Let $S = \displaystyle\sum\limits_{i=1}^n \left(e_i \right)^2= \sum \left(y_i - \hat{y_i} \right)^2= \sum \left(y_i - \beta_0 - \beta_1x_i\right)^2$

We want to find $\beta_0$ and $\beta_1$ that minimize the sum, $S$. We start by taking the partial derivative of $S$ with respect to $\beta_0$ and setting it to zero.
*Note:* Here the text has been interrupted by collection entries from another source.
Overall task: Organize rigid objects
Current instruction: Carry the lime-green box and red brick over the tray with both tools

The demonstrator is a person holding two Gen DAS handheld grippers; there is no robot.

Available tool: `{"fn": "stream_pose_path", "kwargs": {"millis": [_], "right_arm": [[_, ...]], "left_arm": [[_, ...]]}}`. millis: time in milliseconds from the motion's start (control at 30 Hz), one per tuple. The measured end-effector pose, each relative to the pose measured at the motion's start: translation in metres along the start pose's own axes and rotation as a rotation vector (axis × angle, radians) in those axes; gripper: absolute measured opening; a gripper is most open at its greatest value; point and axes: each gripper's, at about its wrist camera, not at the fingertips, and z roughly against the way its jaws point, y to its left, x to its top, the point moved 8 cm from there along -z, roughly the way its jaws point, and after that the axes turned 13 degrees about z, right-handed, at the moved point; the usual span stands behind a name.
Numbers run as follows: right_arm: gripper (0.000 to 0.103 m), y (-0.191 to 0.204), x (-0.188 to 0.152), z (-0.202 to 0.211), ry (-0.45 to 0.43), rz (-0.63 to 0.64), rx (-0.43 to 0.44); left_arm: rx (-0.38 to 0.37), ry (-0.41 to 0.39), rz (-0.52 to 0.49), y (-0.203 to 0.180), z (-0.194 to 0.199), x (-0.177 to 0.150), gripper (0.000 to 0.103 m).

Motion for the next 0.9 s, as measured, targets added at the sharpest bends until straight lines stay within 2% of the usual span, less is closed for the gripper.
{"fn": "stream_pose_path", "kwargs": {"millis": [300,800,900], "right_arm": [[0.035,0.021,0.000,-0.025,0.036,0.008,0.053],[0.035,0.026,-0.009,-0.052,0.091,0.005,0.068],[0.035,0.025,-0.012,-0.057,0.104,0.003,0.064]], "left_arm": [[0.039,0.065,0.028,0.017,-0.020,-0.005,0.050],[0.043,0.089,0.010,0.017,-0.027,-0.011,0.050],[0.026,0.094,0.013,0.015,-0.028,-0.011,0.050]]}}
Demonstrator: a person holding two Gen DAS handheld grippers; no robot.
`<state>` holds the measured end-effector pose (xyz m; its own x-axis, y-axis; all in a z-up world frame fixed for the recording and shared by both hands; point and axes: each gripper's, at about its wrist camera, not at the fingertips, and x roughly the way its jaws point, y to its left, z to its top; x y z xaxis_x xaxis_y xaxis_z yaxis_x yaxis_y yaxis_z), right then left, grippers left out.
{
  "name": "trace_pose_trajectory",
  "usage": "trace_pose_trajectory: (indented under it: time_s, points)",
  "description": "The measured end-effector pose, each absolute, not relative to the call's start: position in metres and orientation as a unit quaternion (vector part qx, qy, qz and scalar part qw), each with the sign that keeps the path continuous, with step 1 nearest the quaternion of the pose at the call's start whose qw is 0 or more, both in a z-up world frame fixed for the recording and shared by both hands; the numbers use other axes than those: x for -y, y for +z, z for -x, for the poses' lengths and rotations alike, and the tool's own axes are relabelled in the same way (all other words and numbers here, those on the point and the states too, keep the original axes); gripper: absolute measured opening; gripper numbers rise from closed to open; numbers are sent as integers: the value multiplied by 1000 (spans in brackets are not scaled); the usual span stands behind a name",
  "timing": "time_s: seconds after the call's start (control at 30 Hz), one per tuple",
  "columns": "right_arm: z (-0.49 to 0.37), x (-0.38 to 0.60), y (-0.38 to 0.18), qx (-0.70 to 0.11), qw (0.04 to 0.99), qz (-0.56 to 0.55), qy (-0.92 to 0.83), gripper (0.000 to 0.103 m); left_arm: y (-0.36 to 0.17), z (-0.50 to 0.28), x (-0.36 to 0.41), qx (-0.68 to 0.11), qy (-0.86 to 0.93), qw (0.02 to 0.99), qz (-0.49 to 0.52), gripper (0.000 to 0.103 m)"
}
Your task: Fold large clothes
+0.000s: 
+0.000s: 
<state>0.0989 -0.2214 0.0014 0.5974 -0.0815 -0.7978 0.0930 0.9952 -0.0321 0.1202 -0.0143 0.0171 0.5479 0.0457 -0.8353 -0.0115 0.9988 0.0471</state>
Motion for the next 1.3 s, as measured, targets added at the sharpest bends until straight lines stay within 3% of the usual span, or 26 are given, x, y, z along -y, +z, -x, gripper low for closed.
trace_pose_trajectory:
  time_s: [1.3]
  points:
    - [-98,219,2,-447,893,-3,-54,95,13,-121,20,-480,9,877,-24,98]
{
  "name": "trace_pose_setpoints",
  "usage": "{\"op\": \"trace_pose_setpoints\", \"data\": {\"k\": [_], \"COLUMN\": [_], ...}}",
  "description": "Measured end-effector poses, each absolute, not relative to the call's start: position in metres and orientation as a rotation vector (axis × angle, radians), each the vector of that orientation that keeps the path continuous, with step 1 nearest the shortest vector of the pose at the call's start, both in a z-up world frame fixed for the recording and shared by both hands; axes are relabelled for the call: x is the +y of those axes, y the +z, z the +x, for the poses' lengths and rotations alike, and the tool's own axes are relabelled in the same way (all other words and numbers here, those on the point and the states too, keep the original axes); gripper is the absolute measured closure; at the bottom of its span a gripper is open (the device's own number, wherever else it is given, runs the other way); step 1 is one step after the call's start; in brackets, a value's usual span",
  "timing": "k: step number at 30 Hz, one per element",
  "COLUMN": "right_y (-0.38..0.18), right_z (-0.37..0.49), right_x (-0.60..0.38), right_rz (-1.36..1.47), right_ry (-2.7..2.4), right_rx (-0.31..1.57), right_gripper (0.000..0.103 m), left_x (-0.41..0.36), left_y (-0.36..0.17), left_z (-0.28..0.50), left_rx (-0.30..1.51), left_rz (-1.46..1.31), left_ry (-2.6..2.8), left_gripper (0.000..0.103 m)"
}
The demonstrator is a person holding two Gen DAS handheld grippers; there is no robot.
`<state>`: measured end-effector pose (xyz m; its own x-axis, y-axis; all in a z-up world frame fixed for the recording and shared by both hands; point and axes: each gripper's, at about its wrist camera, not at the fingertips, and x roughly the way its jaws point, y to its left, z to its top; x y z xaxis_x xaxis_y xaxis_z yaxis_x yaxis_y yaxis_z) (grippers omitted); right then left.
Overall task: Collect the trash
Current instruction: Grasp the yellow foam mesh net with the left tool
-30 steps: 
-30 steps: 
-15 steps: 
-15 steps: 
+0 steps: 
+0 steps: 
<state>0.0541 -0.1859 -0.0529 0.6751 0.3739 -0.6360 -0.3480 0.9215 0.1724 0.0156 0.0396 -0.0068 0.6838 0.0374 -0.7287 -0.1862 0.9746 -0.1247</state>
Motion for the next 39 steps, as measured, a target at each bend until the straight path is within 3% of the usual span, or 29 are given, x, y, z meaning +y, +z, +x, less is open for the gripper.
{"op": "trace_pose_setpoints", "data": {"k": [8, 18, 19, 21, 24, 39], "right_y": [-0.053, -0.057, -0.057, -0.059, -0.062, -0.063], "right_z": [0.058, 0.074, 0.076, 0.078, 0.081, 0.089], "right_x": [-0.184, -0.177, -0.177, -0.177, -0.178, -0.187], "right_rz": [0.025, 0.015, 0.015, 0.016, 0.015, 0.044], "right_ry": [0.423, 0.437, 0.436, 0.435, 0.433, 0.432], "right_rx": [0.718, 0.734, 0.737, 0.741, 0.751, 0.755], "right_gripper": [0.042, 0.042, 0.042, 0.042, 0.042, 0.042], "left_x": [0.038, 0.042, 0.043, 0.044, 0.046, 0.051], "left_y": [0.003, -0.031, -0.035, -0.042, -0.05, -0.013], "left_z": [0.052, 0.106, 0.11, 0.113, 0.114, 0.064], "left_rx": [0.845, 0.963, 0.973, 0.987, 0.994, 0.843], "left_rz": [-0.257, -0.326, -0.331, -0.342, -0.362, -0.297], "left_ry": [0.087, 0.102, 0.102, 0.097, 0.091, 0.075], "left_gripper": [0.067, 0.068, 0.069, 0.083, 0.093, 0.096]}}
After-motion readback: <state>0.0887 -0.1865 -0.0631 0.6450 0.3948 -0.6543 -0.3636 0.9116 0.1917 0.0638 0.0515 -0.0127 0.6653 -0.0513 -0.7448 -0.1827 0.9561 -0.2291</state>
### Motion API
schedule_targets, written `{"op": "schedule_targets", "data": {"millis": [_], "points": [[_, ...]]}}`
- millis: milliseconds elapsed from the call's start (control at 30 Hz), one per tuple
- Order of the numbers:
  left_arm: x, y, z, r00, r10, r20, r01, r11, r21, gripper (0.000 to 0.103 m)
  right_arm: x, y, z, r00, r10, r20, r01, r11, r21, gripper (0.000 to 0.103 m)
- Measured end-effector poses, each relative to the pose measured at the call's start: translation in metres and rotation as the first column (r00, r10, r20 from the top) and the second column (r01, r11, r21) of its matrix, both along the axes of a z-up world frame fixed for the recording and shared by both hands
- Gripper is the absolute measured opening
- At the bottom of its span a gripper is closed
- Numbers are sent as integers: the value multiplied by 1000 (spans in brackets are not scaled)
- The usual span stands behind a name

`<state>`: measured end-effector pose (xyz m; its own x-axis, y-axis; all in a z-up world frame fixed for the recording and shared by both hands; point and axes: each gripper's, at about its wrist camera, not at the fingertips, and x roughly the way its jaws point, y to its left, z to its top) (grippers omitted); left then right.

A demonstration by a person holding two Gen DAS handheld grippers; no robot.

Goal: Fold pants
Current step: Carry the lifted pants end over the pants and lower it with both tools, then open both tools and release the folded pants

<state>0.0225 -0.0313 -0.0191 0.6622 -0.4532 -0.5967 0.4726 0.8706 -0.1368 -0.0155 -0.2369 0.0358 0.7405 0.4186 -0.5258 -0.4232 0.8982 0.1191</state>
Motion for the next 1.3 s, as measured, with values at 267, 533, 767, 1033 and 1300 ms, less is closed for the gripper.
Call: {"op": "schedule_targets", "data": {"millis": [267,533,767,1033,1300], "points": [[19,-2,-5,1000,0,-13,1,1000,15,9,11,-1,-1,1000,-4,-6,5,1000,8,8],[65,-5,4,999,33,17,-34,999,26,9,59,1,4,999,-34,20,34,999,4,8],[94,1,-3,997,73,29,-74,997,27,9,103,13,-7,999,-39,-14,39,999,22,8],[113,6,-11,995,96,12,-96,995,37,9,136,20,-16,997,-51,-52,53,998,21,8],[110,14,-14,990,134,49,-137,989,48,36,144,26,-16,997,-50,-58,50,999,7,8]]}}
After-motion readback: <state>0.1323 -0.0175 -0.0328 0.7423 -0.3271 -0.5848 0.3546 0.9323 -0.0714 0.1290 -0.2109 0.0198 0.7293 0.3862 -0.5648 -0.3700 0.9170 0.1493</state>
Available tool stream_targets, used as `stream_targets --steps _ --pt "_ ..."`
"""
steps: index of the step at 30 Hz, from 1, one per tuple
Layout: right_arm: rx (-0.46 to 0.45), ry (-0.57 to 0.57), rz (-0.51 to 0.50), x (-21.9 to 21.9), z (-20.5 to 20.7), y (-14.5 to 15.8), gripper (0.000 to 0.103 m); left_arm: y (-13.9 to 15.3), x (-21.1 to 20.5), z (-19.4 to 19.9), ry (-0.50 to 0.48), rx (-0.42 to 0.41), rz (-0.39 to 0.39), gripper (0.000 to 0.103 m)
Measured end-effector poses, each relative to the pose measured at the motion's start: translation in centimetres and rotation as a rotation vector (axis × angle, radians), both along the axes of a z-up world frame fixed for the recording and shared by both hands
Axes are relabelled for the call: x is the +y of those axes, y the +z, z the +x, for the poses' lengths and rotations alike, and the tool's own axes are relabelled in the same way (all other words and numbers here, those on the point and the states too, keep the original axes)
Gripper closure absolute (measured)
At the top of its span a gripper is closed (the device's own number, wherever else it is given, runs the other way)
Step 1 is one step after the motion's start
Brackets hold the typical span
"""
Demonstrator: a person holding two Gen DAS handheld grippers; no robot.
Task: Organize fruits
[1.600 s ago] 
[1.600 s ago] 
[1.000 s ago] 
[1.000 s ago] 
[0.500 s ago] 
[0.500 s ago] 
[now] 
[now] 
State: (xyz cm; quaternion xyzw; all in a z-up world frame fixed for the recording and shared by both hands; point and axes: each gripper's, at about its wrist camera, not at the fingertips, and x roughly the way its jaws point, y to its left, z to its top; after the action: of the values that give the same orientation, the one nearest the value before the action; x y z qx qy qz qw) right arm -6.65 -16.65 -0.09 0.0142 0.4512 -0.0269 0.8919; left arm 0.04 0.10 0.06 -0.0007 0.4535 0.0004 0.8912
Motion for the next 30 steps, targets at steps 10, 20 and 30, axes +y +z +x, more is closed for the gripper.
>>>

$$\frac{\partial{S}}{\partial{\beta_0}} = \sum 2\left(y_i - \beta_0 - \beta_1x_i\right)^1 (-1) = 0$$

notice that this says, $$\begin{align}\sum \left(y_i - \beta_0 - \beta_1x_i\right) &= 0 \\ \sum \left(y_i - \hat{y_i} \right) &= 0 \qquad (eqn. 1)\end{align}$$

Hence, the sum of the residuals is zero (as expected). Rearranging and solving for $\beta_0$ we arrive at, $$\begin{aligned}\sum \beta_0 &= \sum y_i -\beta_1 \sum x_i\\n\beta_0 &= \sum y_i -\beta_1 \sum x_i\\ \beta_0 &= \frac{1}{n}\sum y_i -\beta_1 \frac{1}{n}\sum x_i \end{aligned}$$

now taking the partial of $S$ with respect to $\beta_1$ and setting it to zero we have, $$\frac{\partial{S}}{\partial{\beta_1}} = \sum 2\left(y_i - \beta_0 - \beta_1x_i\right)^1 (-x_i) = 0$$

and dividing through by $-2$ and rearranging we have,

$$\sum x_i \left(y_i - \beta_0 - \beta_1x_i\right) = 0$$ $$\sum x_i \left(y_i - \hat{y_i} \right) = 0$$ but, again we know that $\hat{y_i} = \beta_0 + \beta_1x_i$. Thus, $x_i = \frac{1}{\beta_1}\left( \hat{y_i} - \beta_0 \right) = \frac1{\beta_1}\hat{y_i} -\frac{\beta_0}{\beta_1}$. Substituting this into the equation above gives the desired result.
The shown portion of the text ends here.